Cochlea is a coiled tube, much like a snail and makes part of the inner ear hearing aid. The function of the cochlea is to transmit sound impulses to the brain for analysis. There are thousands of slender “hair cells” within the cochlea and the function of each such cell is to pick up a different sound and relay it to the brain.
If these hair cells are somehow damaged, the ability of the ear to pick up sounds is greatly diminished. Cochlear damage results in sensorineural hearing loss or SNHL. Causes of SNHL can be exposure to loud noises for extended times, certain powerful antibiotics, certain diseases and age.
Noise-induced hearing loss (NIHL) is the most common cause of cochlear damage. In this case, loud noises can damage the sensitive and fragile hair cells of the cochlea. Unlike other “hair” on the surface of the human body, these hair cells do not grow back and once they are damaged, they are lost. And once these hair cells are lost, the person loses hearing ability corresponding to the amount of hair cells lost.

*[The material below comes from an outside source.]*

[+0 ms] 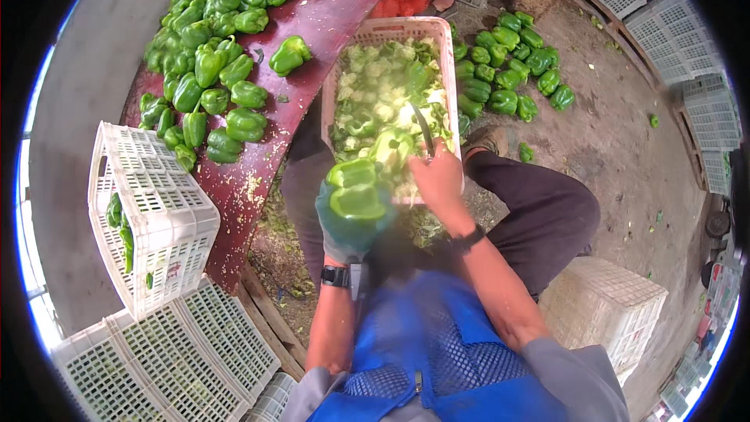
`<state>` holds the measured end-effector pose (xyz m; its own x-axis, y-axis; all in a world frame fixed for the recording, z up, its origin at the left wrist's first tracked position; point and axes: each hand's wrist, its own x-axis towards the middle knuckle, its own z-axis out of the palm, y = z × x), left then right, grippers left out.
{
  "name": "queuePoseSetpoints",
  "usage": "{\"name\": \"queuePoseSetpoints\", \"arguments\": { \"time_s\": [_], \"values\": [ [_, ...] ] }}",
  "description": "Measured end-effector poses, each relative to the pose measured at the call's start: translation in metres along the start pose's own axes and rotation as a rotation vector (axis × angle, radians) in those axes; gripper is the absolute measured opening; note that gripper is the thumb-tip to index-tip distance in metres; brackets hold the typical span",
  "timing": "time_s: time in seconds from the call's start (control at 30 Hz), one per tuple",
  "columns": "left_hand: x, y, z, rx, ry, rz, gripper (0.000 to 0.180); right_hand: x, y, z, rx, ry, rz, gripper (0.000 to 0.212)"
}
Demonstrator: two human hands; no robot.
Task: Cutting and sorting green bell peppers into containers and bags.
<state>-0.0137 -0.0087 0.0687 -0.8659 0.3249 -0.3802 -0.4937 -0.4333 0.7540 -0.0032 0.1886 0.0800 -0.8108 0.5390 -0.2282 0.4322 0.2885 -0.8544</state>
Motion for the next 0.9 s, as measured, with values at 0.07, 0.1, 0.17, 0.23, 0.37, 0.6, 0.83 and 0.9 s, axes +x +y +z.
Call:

For such patients, electronic hearing aids are of little or no use. Their only chances of getting their hearing back is through a cochlear implant.A cochlear implant is essentially an electronic device that substitutes the function of the cochlea that was damaged. It bypasses the damaged hair cells and provides sound signals directly to the brain.
How does the implant work?
A small sound processor, worn behind the ears, collects external sounds and converts them into a digital code. It is battery-operated. This digitally coded sound is then passed on to the implant within the ear.
The cochlear implant then converts the digitally coded sound into electrical impulses. These impulses are then sent to the electrode array placed in the cochlea. These electrodes stimulate the hearing nerves of the cochlea, which then passes the impulses to the brain where the impulses are interpreted as sound.
People with severe to profound SNHL can greatly benefit from cochlear implants. Hearing aids merely amplify the sound. But in case of cochlear damage, the main equipment (the hair cells) that receives the sound itself is damaged.Thus the need for a cochlear implant.
Although the quality of sound is different from natural sound, technological advancements have played an important role in making the “artificial” sound more natural.Newer, better devices are allowing recipients to enjoy hearing better quality sound, music and even use the implant in water, while swimming.
The prime candidate for a cochlear implant is the one who has severe to profound SNHL in both hears and has a functioning auditory nerve. The candidate should also be willing to participate in a comprehensive post-surgery rehabilitation,which includes sessions with a speech language pathologist and auditory verbal therapist.
Hearing loss may occur due to many reasons. These could be with the functioning of any part of the ear or it may be due to problems with the region of the brain concerned with analyzing sound.